Effect of Application Method on Availability of Elemental Sulfur in Cropping Sequences
- S. H. Chien ,
- D. K. Friesen and
- B. W. Hamilton
There have been indications that many rice-growing areas in developing countries are becoming deficient in S. This greenhouse study was conducted to compare the effectiveness of elemental S (ES) mixed with soil (incorporated) or deep-placed in a band to that of incorporated gypsum on crop growth in sequences of rice-rice (Oryza sativa L.) or rice-maize-maize (Zea mays L.). The soil used was an S-deficient Josephine sandy loam (Typic Hapoxerults). Rates of S applied were 0, 14, 28, 42, 56 or 112 mg S kg−1. Incorporated elemental S and gypsum were equally effective in increasing grain and straw yields of the first rice crop, whereas deep-placed ES was less effective. Deep-placed ES became more effective than incorporated ES and gypsum for the subsequent crop of rice in terms of increasing plant dry-matter yield. Two statistically distinct relationships were obtained between S uptake by the second rice crop and P-extractable SO4-S in the soil prior to that crop: one for incorporated ES and gypsum treatments, and the other for deep-placed ES treatments. A weak S response was observed for the first maize crop after rice, regardless of sources and methods of S application.
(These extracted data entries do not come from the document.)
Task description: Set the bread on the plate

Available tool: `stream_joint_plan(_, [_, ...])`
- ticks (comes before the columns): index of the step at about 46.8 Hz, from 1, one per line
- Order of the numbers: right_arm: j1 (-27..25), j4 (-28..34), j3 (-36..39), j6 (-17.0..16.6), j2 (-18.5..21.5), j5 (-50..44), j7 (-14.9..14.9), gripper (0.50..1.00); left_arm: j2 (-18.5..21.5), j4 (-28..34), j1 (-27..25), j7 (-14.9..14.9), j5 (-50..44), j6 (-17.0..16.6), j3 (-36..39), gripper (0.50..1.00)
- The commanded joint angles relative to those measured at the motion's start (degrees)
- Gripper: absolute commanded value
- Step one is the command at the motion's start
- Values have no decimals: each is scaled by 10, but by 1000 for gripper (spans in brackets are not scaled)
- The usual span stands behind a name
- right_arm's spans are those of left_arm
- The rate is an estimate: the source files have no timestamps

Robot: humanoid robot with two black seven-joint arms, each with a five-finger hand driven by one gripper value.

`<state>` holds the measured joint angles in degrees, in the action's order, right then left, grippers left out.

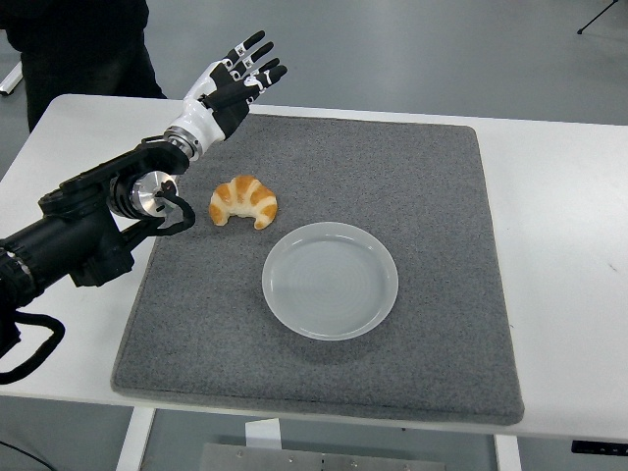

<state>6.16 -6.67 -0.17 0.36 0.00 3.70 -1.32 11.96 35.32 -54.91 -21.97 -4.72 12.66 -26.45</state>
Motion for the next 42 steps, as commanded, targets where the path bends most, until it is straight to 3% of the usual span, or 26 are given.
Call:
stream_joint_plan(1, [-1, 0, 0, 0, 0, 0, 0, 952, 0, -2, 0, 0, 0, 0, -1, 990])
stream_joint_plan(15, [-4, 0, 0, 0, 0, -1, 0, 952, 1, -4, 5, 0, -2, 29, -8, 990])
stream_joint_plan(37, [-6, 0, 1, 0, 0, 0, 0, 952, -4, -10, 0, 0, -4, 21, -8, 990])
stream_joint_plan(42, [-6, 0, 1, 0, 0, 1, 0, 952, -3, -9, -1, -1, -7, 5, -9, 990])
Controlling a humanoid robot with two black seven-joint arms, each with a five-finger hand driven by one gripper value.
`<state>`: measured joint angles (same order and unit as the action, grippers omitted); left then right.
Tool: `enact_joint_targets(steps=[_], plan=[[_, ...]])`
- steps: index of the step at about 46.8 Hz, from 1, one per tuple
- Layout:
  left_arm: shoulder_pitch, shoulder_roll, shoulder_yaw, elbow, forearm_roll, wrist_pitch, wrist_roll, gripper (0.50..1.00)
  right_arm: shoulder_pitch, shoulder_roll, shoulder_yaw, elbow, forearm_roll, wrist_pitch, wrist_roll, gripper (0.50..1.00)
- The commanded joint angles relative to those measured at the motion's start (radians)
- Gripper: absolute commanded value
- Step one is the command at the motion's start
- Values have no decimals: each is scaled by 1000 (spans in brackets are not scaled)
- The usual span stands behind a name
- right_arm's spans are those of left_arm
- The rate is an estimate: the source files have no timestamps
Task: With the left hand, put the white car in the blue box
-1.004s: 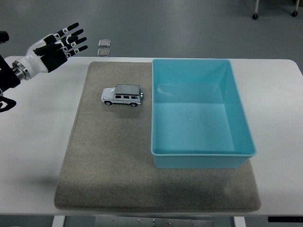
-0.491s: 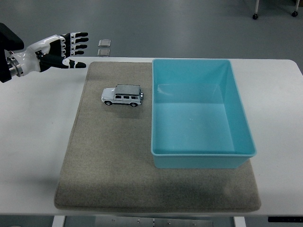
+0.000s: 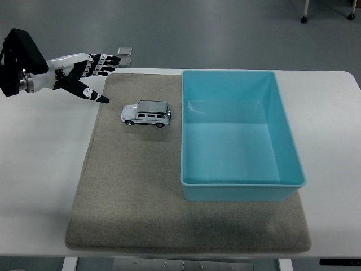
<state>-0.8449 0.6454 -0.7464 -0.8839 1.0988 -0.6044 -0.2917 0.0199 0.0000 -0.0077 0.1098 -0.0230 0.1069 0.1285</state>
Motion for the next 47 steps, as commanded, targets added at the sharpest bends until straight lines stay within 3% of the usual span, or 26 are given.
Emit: enact_joint_targets(steps=[1,10,22,35,47], plan=[[-14,-15,5,0,29,5,0,999,0,0,0,1,0,-1,0,936],[-29,-59,77,-3,162,113,-3,999,0,0,0,1,0,-1,0,936],[-66,-78,96,-53,181,121,-1,996,0,0,0,1,0,0,-1,936],[-157,-131,202,-44,273,137,2,994,0,0,0,1,0,0,0,936],[-146,-156,232,-46,486,252,2,992,0,0,0,1,0,-1,0,936]])
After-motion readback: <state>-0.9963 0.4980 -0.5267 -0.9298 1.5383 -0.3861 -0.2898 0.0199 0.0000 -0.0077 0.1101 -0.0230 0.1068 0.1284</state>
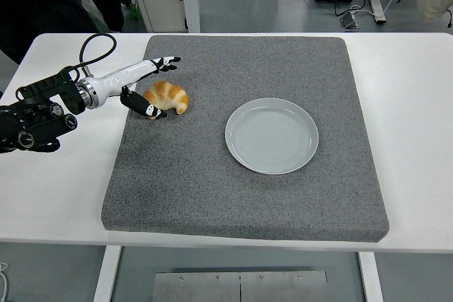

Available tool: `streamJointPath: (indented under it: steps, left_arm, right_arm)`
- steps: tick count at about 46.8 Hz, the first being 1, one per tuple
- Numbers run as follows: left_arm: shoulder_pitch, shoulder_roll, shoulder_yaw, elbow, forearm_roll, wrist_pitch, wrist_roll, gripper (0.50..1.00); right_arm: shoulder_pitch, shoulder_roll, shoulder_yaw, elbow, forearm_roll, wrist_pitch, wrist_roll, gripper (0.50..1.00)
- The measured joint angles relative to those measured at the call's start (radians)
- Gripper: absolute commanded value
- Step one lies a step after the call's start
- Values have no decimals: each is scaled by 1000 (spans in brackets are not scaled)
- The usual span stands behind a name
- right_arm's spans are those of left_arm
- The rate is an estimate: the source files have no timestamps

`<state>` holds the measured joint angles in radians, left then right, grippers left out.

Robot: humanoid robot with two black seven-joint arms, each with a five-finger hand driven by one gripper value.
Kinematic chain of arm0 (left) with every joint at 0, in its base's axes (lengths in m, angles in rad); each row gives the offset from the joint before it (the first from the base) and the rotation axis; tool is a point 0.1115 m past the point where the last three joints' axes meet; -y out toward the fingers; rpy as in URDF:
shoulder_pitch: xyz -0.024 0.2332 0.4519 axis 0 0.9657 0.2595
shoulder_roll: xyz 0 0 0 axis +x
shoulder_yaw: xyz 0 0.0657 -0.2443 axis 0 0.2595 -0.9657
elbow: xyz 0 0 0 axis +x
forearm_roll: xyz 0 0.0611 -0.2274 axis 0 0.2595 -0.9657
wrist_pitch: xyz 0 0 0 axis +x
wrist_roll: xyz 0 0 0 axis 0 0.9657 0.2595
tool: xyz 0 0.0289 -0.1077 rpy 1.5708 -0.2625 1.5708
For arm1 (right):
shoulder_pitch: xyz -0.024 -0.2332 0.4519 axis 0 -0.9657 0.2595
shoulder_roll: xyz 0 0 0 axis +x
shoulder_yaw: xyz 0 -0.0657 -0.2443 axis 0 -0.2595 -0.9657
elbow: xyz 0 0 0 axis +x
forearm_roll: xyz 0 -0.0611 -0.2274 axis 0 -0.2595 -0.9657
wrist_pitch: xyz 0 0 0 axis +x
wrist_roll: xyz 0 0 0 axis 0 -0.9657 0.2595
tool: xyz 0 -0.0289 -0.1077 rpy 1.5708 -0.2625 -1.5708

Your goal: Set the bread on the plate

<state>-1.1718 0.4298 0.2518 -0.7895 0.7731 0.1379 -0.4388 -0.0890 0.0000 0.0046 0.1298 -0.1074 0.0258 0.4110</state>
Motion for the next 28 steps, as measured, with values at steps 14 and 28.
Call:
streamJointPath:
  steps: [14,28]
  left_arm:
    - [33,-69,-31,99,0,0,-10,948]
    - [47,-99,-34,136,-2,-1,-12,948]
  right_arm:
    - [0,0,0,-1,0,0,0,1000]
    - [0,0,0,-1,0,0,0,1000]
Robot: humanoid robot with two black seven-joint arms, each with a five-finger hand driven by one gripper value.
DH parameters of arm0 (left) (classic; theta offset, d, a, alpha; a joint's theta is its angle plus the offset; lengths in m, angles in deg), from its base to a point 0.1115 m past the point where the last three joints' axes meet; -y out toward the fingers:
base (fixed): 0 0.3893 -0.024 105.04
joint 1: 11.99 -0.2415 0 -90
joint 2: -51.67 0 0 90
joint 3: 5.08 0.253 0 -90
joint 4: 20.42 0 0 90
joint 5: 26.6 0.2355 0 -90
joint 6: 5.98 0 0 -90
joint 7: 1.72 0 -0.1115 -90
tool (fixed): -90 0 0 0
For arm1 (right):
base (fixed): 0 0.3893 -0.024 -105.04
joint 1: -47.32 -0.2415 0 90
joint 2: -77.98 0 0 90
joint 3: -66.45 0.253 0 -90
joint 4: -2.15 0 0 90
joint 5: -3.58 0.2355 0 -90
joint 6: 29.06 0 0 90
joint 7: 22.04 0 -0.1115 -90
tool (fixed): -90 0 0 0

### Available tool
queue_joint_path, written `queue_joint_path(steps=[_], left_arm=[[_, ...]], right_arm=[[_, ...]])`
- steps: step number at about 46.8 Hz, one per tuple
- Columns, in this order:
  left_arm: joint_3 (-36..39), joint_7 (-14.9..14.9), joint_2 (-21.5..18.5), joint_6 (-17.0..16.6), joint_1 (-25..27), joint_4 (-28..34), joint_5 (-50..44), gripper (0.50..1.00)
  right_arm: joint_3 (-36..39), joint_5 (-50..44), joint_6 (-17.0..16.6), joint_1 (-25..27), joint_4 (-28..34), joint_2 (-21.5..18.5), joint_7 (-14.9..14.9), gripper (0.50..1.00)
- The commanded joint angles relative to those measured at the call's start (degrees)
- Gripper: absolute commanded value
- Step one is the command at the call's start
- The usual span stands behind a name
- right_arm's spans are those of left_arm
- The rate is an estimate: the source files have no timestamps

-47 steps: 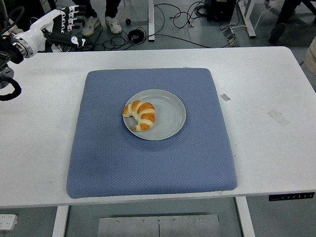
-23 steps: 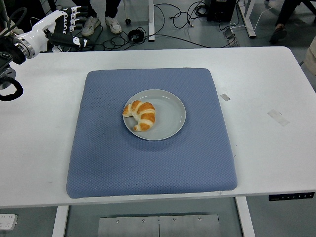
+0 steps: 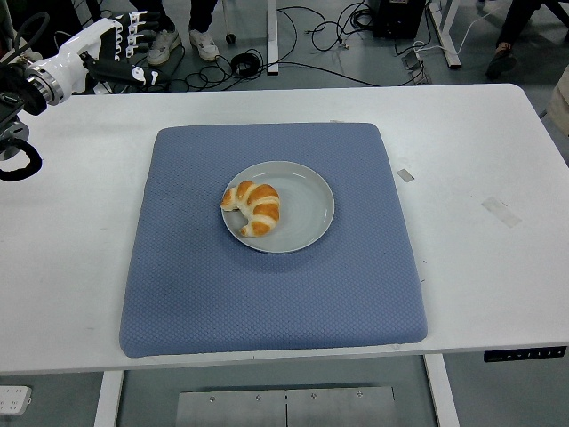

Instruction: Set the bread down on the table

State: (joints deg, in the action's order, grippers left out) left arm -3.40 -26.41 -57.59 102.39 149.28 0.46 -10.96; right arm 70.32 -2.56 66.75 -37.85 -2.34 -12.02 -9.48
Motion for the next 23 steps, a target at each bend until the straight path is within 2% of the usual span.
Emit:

However, a strong S response was obtained with the second maize crop (the third crop in the sequence). At lower initial rates of applied S, the residual effect of deep-placed ES was greater than that of incorporated ES and gypsum. A single relationship for all the S treatments was obtained between total S uptake by the second maize crop and P-extractable SO4-S in the soil after the first maize crop.